Proprio Cardona, prima dell’avvio dei lavori ha consegnato all’assessore all’Ambiente Roberto Lessio una comunicazione, protocollata presso la Direzione Generale Governo del Ciclo dei Rifiuti della Regione Lazio in data 10 novembre 2016, con la quale la Indeco ha rinunciato alla Valutazione d’Impatto Ambientale per l’AIA relativa alla sopraelevazione dell’invaso S8. “La rinuncia - spiega il Comune di Latina - comporta di conseguenza anche l’abbandono del progetto per la realizzazione dell’impianto di Trattamento Meccanico Biologico ipotizzato dalla medesima società in aree di sua proprietà, acquistate nel 2009. Di fatto si tratta della rinuncia della società a qualsiasi altro investimento sul sito”. 
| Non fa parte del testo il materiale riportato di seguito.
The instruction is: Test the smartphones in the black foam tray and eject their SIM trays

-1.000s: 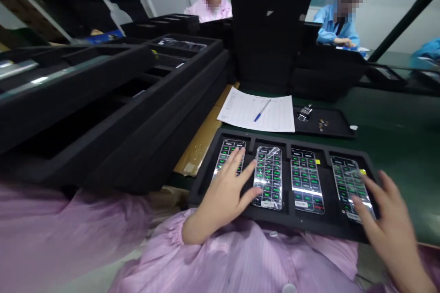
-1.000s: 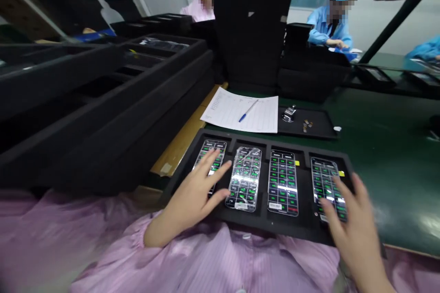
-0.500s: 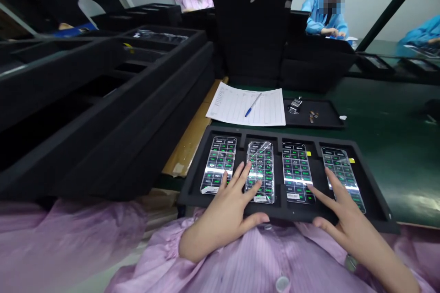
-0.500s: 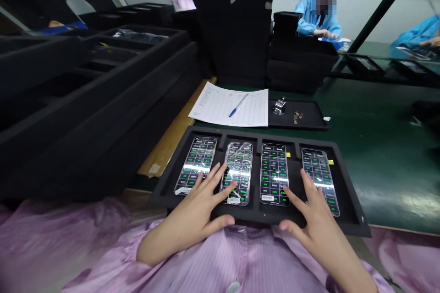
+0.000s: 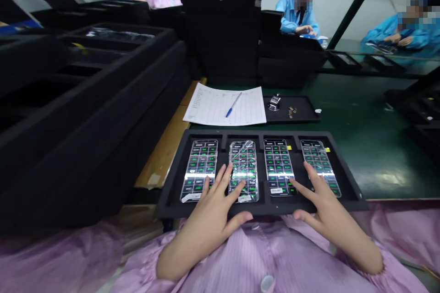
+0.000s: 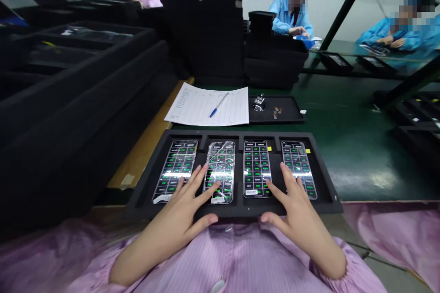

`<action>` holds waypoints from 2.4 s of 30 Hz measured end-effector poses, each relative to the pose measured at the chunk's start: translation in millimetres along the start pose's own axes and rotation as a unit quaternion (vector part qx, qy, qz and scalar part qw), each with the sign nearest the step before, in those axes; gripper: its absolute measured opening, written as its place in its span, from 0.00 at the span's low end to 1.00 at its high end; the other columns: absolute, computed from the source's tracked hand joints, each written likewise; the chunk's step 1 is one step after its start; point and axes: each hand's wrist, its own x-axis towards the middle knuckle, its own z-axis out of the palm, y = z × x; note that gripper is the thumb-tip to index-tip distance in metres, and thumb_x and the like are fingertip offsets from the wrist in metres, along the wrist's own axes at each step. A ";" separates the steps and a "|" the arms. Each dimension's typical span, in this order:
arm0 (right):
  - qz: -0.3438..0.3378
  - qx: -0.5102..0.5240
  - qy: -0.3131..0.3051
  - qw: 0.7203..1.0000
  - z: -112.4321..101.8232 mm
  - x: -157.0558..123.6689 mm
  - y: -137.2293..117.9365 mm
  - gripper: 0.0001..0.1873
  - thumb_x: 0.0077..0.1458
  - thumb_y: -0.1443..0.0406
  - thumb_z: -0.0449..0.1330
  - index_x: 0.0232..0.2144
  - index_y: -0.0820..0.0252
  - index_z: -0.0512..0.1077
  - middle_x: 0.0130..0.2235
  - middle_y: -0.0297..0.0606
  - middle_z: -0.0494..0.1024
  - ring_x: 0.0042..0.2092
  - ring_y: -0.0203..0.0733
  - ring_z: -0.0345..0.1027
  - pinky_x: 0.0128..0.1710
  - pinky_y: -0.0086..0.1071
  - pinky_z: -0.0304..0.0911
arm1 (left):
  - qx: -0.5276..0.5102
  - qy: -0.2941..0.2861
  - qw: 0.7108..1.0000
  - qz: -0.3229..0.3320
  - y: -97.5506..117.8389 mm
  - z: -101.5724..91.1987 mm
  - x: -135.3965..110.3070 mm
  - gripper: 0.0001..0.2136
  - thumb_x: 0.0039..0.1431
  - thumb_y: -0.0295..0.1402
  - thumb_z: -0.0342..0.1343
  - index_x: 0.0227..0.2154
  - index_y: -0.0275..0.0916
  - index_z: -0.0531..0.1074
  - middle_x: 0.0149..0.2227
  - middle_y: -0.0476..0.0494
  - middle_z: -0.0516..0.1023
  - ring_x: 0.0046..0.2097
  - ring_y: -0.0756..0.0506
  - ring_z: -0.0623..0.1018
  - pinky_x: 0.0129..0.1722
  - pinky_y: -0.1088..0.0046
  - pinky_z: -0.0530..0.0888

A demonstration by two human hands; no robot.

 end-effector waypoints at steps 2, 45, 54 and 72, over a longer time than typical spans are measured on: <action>0.005 0.001 -0.002 1.000 -2.2 1.8 -2.7 0.37 0.60 0.42 0.56 0.64 0.52 0.66 0.74 0.46 0.34 0.72 0.64 0.37 0.65 0.64 0.48 | 0.014 0.018 1.000 0.015 -4.8 3.4 -0.7 0.28 0.66 0.51 0.48 0.65 0.46 0.63 0.73 0.32 0.43 0.71 0.26 0.52 0.61 0.33 0.59; 0.028 0.055 0.318 0.946 -8.9 10.5 11.4 0.26 0.68 0.60 0.53 0.67 0.47 0.59 0.72 0.41 0.49 0.70 0.57 0.47 0.67 0.59 0.50 | -0.018 0.304 0.952 -0.041 -52.4 -9.0 -18.1 0.26 0.70 0.39 0.47 0.68 0.55 0.53 0.74 0.45 0.44 0.73 0.34 0.50 0.68 0.44 0.56; -0.076 0.041 0.212 0.973 0.9 28.5 -17.3 0.17 0.64 0.70 0.52 0.54 0.58 0.71 0.69 0.47 0.56 0.70 0.57 0.50 0.66 0.59 0.52 | -0.050 0.377 0.924 0.043 -33.8 7.9 -10.5 0.18 0.66 0.26 0.46 0.56 0.40 0.70 0.65 0.36 0.67 0.66 0.40 0.66 0.65 0.57 0.64; 0.031 0.013 0.326 0.945 -12.4 8.5 8.6 0.16 0.61 0.70 0.50 0.45 0.59 0.76 0.66 0.43 0.64 0.68 0.58 0.54 0.65 0.61 0.53 | 0.066 0.244 0.965 0.071 -14.9 2.3 -7.7 0.17 0.61 0.30 0.50 0.50 0.34 0.77 0.69 0.29 0.59 0.68 0.27 0.60 0.60 0.43 0.65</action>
“Indeco Srl - proseguono da piazza del Popolo -, anche perché costretta dalla legge, garantirà comunque l’espletamento degli obblighi derivanti dalla gestione post-mortem degli invasi di propria competenza. Tra questi obblighi rientrano quelli della gestione dell’impianto di captazione e combustione del biogas che verrà prodotto dalla discarica negli anni a venire. Un’attività che verrà realizzata in perdita dalla società (il biogas in questione non è più interessato dagli incentivi statali dovuti alle ‘fonti rinnovabili assimilate’), rispetto alla quale dovrà comunque essere prodotta apposita fidejussione a favore del Comune di Latina”.
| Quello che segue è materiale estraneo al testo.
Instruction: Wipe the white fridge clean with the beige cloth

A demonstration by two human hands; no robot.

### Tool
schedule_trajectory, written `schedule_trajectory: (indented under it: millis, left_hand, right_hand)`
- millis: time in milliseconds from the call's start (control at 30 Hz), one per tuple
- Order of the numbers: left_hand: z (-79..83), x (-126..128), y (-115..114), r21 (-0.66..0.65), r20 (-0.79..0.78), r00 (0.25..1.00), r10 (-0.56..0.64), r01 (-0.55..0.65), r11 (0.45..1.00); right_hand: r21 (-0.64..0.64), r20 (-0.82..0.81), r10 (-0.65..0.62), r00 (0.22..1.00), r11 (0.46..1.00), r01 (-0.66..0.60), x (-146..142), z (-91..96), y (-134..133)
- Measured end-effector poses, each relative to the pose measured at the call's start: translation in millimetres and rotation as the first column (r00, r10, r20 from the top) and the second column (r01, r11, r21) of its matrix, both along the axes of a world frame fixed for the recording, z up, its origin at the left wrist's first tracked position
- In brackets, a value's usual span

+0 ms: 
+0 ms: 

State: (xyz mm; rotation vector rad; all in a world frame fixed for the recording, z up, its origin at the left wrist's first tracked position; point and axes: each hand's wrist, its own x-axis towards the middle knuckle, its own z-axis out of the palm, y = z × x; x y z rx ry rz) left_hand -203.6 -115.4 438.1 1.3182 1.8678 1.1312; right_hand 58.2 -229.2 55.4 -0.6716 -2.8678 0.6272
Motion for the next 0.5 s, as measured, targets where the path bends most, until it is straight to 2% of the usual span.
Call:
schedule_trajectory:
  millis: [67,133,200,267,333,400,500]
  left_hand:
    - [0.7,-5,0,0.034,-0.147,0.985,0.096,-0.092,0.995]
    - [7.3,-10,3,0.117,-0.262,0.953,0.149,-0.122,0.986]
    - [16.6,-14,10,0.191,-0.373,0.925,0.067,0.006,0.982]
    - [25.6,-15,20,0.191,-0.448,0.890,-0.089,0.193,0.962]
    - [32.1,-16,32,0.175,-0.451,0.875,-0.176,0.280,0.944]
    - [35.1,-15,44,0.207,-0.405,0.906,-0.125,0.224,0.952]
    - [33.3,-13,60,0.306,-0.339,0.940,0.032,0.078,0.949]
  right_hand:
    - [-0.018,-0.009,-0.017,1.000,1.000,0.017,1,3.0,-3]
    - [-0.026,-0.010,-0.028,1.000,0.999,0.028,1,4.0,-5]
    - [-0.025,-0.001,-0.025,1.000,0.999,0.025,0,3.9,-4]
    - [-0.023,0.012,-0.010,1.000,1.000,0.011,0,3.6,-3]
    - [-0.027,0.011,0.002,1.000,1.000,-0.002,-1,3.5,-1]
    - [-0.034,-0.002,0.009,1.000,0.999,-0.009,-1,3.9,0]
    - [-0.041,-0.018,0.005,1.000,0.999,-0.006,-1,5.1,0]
“Questo documento ci dà la conferma della bontà dell’operato dell’Assessore Lessio – afferma il sindaco Damiano Coletta – in coerenza con quanto abbiamo sempre affermato sulla volontà di chiudere la discarica di Borgo Montello e con l’ordine del giorno votato all’unanimità dal Consiglio comunale nel novembre del 2016. Credo sia opportuna una maggiore conoscenza dei fatti e delle competenze attribuite ai vari Enti chiamati a governare la questione. E’ stata infatti la Regione Lazio (Area Ciclo Integrato dei Rifiuti), con decisione del 9 settembre 2014 relativa all’ennesimo ampliamento “non sostanziale” della discarica (invaso S8), ad obbligare la Provincia di Latina a rilasciare la nuova autorizzazione agli scarichi in atmosfera dell’impianto di captazione e combustione del biogas prodotto dalla discarica stessa. La Provincia ha dovuto poi produrre un atto dovuto a seguito di quell’autorizzazione, mentre il Comune di Latina non ha potuto fare altro che prendere atto di tali percorsi amministrativi obbligatori”.

IL PROGETTO DI BONIFICA - Rispetto all’evoluzione del progetto di bonifica tutt’oggi non completato dalla società Ecoambiente Srl, spiega l’Amministrazione, “sia l’assessore all’Ambiente del Comune che la dirigente del Settore Ambiente della Provincia, d’intesa anche con il rappresentante dell’Ufficio Bonifiche della Regione Lazio, hanno dato una precisa risposta alla richiesta della società di vedersi garantita una ‘continuità produttiva’: continuare a smaltire rifiuti sul sito in cambio della promessa che la bonifica verrà prima o poi completata. In assenza del completamento e della conclusione positiva del progetto già autorizzato per il sito S zero i rappresentanti dei tre Enti hanno confermato che non verrà presa in considerazione alcuna richiesta di ulteriori abbancamenti di rifiuti (meno che mai la realizzazione di altri impianti) in assenza del completamento e della certezza della conclusione positiva di tale progetto”. 

“Gli amministratori della Ecoambiente - riporta infine il Comune - hanno ribadito a loro volta che in assenza di ulteriori autorizzazioni di smaltimento (discarica o TMB che sia), le risorse economiche per tale completamento potranno essere garantite solo dai suoi soci, cioè la appena fallita Latina Ambiente e il gruppo facente capo a Manlio Cerroni: come a dire che la bonifica non verrà mai completata. L’assessore all’Ambiente ha pertanto fatto mettere a verbale il fatto che verrà chiesto alla Regione Lazio un apposito incontro di approfondimento per procedere comunque alla bonifica definitiva della discarica”.